- The Washington Times - Saturday, June 22, 2002

From combined dispatches
PARIS A French judge yesterday refused an "anti-racism" group's request for an immediate ban on Italian journalist Oriana Fallaci's new book, which argues that the September 11 attacks shows the true face of Islam.
The Movement Against Racism and for Friendship Between Peoples, also known as MRAP, had asked Judge Herve Stephan to ban the book, "Rage and Pride," saying its contents are an incitement to racial hatred.
Judge Stephan said he saw no point in an urgent ban, because the book had already sold 45,000 copies in France since its publication last month and nearly a million copies in Italy. He referred the case to another court, which is scheduled to hear it July 10.
MRAP, which was founded in 1949 and calls itself a democratic organization, also named French publisher Editions Plon in its complaint. Its leader, Mouloud Aounit, insists that the group believes in freedom of expression. He argues that the book is "racist delirium" that "incites racial violence."
Miss Fallaci, 72, a former war correspondent who is known for candid interviews with world leaders, ended a decade-long, self-imposed silence after September 11 with the book, written in reaction to the terrorist attacks in New York, where she lives.
The book, due out in the United States in the fall, contains such provocative statements as assertions that Western civilization is superior to Islam and that Muslim immigrants in the West, who "multiply like rats," are to blame for the rise in crime and prostitution.
"The children of Allah," she writes, "spend their time with their bottoms in the air, praying five times a day."
Earlier this month, Miss Fallaci rejected the accusations against her and denounced recent anti-Jewish violence in France, linked to a spillover of Middle East tensions into the country's Muslim and Jewish populations. "I find it shameful that in France the France of liberty, equality and fraternity synagogues are burned, Jews are terrorized and their cemeteries are profaned," she wrote in a column in the prominent daily newspaper Le Figaro.
Muslim immigrants in France and elsewhere in Western Europe have been blamed for rising crime and anti-Semitic attacks, a development that has fueled recent gains by anti-immigration political parties throughout the continent. Miss Fallaci said she reserves the right to sue MRAP for branding her book "racist." She said she has been receiving death threats.

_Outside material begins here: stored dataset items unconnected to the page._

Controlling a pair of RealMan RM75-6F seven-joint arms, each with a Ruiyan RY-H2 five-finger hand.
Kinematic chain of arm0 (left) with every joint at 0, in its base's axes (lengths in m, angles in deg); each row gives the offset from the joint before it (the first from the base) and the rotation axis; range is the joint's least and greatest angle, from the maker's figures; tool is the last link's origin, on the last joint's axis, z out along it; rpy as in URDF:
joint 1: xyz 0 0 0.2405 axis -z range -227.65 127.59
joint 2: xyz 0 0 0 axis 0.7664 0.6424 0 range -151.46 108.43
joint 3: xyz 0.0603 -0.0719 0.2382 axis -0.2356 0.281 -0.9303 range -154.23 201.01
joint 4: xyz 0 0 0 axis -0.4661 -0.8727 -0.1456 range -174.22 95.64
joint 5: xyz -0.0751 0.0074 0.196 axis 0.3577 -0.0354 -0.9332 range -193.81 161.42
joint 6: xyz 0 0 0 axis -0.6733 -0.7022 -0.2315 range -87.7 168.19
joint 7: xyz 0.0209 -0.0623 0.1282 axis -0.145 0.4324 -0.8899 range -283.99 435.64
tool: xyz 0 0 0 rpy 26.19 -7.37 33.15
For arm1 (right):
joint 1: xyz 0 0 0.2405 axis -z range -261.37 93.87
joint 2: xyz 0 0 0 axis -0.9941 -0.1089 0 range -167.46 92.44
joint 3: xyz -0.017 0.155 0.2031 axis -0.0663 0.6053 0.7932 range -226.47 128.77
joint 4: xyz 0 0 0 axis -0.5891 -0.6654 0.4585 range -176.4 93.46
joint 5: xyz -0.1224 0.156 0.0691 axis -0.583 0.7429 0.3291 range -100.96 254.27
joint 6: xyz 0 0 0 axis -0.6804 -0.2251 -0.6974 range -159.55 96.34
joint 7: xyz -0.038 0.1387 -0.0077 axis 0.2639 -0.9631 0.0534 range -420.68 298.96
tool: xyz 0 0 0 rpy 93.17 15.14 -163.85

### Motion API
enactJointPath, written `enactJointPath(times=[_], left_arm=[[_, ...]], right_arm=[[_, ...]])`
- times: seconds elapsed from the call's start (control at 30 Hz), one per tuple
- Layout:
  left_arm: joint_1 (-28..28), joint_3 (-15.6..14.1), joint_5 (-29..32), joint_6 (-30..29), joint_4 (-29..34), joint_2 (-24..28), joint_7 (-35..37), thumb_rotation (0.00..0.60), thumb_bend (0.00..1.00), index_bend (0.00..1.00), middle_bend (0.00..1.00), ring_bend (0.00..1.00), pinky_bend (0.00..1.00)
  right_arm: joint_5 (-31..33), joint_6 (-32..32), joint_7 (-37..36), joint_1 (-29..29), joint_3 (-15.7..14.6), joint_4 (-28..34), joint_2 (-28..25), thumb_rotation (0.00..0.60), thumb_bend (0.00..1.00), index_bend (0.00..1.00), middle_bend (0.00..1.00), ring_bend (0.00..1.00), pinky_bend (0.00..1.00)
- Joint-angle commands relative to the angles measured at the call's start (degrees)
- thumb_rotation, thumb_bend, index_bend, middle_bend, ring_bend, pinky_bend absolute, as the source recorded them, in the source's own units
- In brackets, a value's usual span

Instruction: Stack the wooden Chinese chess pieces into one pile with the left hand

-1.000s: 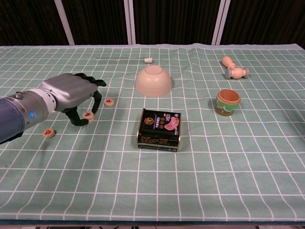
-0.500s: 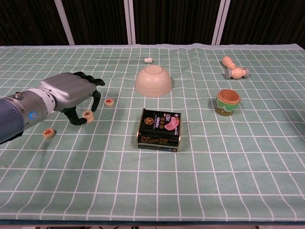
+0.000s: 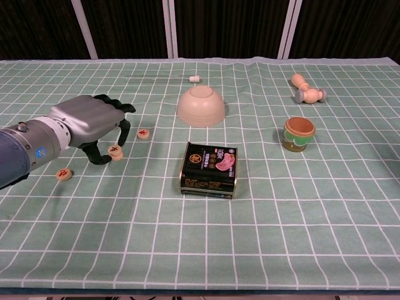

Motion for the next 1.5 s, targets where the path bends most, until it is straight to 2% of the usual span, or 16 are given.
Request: enactJointPath(times=[0.03, 1.5], left_arm=[[-0.1, -0.1, -0.1, -0.4, 0.0, 0.1, -0.1, 0.600, 0.31, 0.43, 0.00, 0.00, 0.00], [0.0, -0.8, 1.1, -2.0, -0.2, -1.0, -3.7, 0.600, 0.31, 0.45, 0.00, 0.00, 0.00]], right_arm=[[0.0, 0.0, 0.1, 0.0, 0.0, 0.0, 0.0, 0.600, 0.23, 0.10, 0.01, 0.00, 0.00], [0.3, -0.6, 0.3, 0.1, 0.4, -0.1, 0.5, 0.600, 0.23, 0.09, 0.01, 0.00, 0.00]])
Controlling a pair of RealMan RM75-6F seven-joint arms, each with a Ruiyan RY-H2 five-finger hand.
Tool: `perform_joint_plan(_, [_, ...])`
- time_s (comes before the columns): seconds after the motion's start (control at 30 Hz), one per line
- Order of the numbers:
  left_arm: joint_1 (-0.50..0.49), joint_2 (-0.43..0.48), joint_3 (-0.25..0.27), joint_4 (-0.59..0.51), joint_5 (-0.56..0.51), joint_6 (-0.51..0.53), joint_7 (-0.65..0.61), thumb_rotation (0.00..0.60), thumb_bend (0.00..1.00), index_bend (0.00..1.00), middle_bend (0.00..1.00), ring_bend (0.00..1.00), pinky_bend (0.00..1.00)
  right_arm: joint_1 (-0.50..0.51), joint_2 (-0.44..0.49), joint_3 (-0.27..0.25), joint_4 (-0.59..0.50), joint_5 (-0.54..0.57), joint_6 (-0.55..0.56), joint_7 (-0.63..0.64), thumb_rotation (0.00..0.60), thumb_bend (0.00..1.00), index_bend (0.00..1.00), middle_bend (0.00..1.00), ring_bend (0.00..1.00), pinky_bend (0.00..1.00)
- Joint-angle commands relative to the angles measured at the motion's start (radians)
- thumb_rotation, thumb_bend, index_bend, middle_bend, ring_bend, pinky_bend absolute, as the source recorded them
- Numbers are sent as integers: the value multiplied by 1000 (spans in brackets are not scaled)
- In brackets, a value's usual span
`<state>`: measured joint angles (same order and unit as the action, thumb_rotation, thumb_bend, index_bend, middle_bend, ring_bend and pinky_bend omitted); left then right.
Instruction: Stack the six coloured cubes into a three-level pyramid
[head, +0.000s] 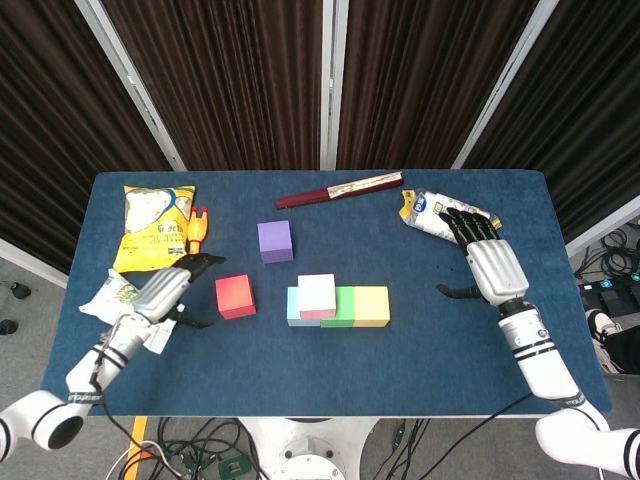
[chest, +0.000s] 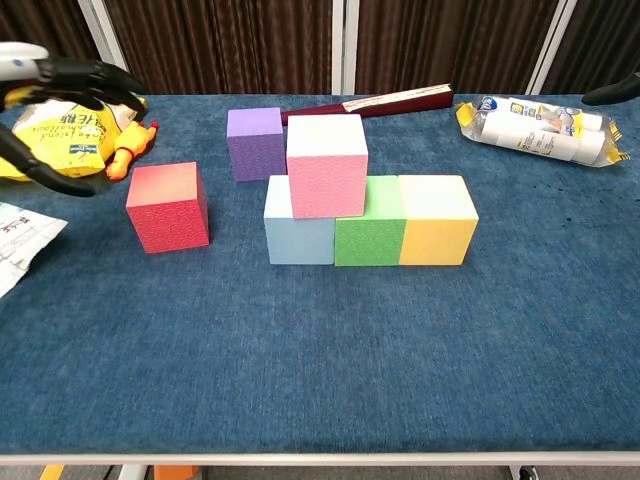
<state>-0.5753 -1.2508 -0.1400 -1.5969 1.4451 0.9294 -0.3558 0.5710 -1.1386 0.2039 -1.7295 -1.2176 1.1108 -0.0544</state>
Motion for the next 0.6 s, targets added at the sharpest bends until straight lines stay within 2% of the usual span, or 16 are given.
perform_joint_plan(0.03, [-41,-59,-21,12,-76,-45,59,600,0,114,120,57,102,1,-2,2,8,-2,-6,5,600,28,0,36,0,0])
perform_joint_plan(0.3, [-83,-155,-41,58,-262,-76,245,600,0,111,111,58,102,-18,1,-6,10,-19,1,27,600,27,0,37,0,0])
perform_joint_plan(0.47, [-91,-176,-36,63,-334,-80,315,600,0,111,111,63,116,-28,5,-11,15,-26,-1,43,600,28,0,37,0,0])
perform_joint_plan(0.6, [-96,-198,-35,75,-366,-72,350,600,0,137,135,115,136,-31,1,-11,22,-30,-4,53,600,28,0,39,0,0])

In addition to MRAP, two other anti-racism groups have complained about the book and asked that a disclaimer be included in every French copy instead of a ban.
The judge refused this plea as well.
Miss Fallaci has interviewed such political figures as former Secretary of State Henry Kissinger, former German Chancellor Willy Brandt, and Ayatollah Ruhollah Khomeini, the late Iranian supreme leader, as well as Playboy mogul Hugh Hefner, Italian film director Federico Fellini and actor Sean Connery.
Mr. Kissinger, who called his Fallaci interview "the most disastrous conversation I ever had with any member of the press," offered the first glimpse into the Austrian-born diplomat's private life.